GANDiffFace, A New Framework That Provides Synthetic Datasets For More Realistic And Unbiased Face Recognition

Face Recognition

3 main points
✔️ Propose a method to combine GAN and Diffusion Model to construct a realistic synthetic dataset with enhanced intra-class variability.
✔️ Constructed datasets based on the same person synthesized using two different methods (using GAN only and combining GAN and Diffusion). Tested its usefulness by comparing it to a real-world dataset.
✔️ Published dataset constructed with GANDiffFace.

GANDiffFace: Controllable Generation of Synthetic Datasets for Face Recognition with Realistic Variations
written by Pietro MelziChristian RathgebRuben TolosanaRuben Vera-RodriguezDominik LawatschFlorian DominMaxim Schaubert
(Submitted on 31 May 2023)
Subjects: Computer Vision and Pattern Recognition (cs.CV)

code:  

The images used in this article are from the paper, the introductory slides, or were created based on them.

First of all

In recent years, in the field of face recognition systems, large data sets have been released one after another, dramatically improving performance. However, privacy concerns have sometimes prevented the use of publicly available data sets. A solution to this problem is a dataset of synthetic facial images. Since the face image is generated from a non-existent person, there is no privacy issue. In addition, since the face images are automatically generated by computer, it is possible to acquire face images on a large scale, which is difficult to obtain for real people. However, these methods also have drawbacks, such as not being as realistic as real people and having a skewed racial distribution.

The paper presented here proposes a framework that combines GAN and Diffusion Model to create a new synthetic dataset called "GANDiffFace" to solve the problem of existing synthetic datasets. -like face images, and furthermore to include data from various ethnicities equally. It then uses a Diffusion Model to generate a variety of images of the same person with different accessories, poses, expressions, and backgrounds based on the GAN-generated images.

In addition, we compare the datasets constructed with GANDiffFace to datasets constructed with real face images (e.g., VGG2 and IJB-C) to verify their usefulness.

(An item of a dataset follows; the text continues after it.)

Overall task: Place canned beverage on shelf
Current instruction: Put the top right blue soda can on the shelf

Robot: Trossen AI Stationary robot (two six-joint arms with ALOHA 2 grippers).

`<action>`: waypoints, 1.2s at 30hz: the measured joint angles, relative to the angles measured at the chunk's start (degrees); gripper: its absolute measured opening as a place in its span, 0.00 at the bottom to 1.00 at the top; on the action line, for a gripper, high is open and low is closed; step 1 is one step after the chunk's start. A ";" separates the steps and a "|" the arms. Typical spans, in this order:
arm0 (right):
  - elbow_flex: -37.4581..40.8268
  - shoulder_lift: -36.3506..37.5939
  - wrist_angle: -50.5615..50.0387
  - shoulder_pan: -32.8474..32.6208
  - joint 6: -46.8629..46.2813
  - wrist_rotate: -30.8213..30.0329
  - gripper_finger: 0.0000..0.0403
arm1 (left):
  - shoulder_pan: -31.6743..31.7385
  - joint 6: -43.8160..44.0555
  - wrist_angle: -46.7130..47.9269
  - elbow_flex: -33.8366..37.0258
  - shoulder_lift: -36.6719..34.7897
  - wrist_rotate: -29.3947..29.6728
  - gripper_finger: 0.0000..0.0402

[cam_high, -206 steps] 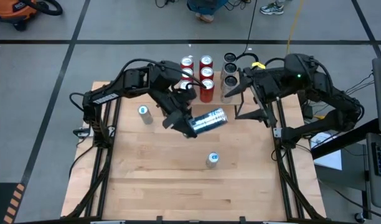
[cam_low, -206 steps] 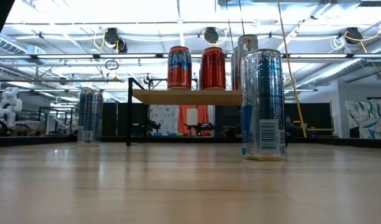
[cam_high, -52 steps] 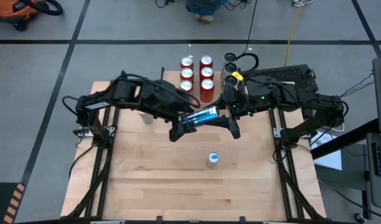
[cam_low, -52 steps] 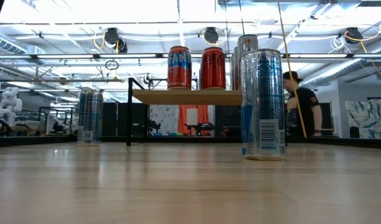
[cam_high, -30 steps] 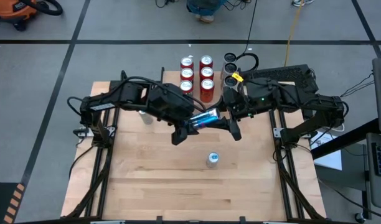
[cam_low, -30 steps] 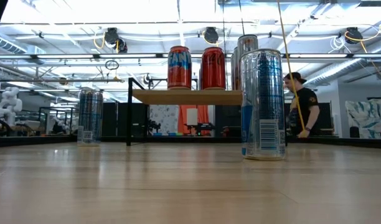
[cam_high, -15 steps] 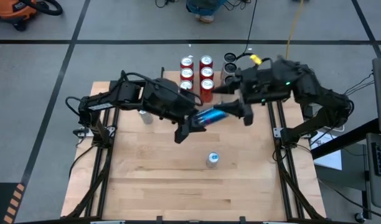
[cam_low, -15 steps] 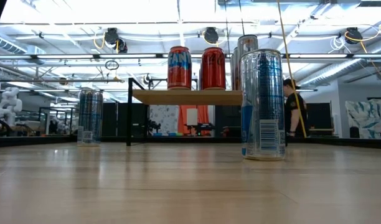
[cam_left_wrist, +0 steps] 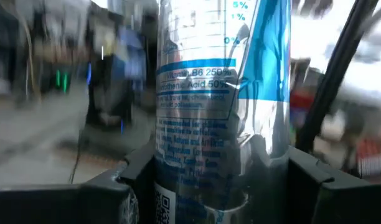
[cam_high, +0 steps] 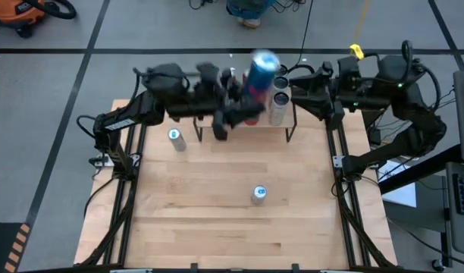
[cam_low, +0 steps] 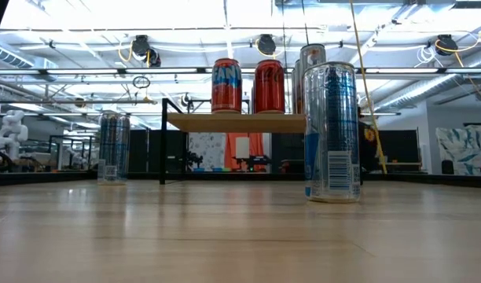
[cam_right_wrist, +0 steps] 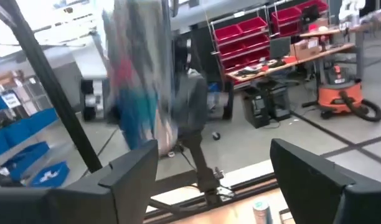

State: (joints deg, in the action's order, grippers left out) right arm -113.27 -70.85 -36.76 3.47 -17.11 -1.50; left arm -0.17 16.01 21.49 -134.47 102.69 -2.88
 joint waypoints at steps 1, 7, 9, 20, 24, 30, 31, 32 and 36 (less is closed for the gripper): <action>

The figure below shows an overview of GANDiffFace, which combines GAN and Diffusion Model: for each person synthesized by the GAN-based module, a personalized Diffusion Model-based module generates a variety of images with realistic intra-class A variety of images with variability are generated, which are then filtered and added as the final dataset.

What is GANDiffFace?

The GANDiffFace framework is shown in the figure below.GANDiffFace consists of two modules: The first is a GAN-based model. The second is a Diffusion Model based model. The second is a Diffusion Model-based model, where DreamBooth is used to generate realistic intra-class variations (e.g., different facial expressions and poses of the same person).

The first step in the GAN-based module is to generate human face images. Here, StyleGAN3 is used to generate 256,000 composite images. These images are labeled with the FairFace classifier with respect to demographic attributes such as race, gender, and age. However, as shown in the figure below, the random set of images generated by StyleGAN3 is biased, so images of poor quality and images of young subjects are excluded. A system called MagFace is used to assess quality, and the lowest quality 10% of images are removed.

Next, a support vector machine (SVM) is trained to find normal vectors to edit different attributes to interpret the potential facial expressions learned by StyleGAN. This allows the user to modify facial expressions such as smile or surprise, as well as attributes such as race and gender. The synthetic dataset is labeled based on these attributes and then the SVM is used to define the direction of the latent vectors to change the attributes.

Finally, the latent vector is transformed to change the attributes of the face image. This is done by making changes to the latent vectors that represent the image, for example, adding specific facial expressions or lighting conditions, or changing attributes such as gender or age. To make the change, we simply apply the transformation to the latent vector.

Combining these operations produces many different person images that are ultimately representative of the target demographic group, while at the same time yielding intra-class variation in face images (different image variations of the same person).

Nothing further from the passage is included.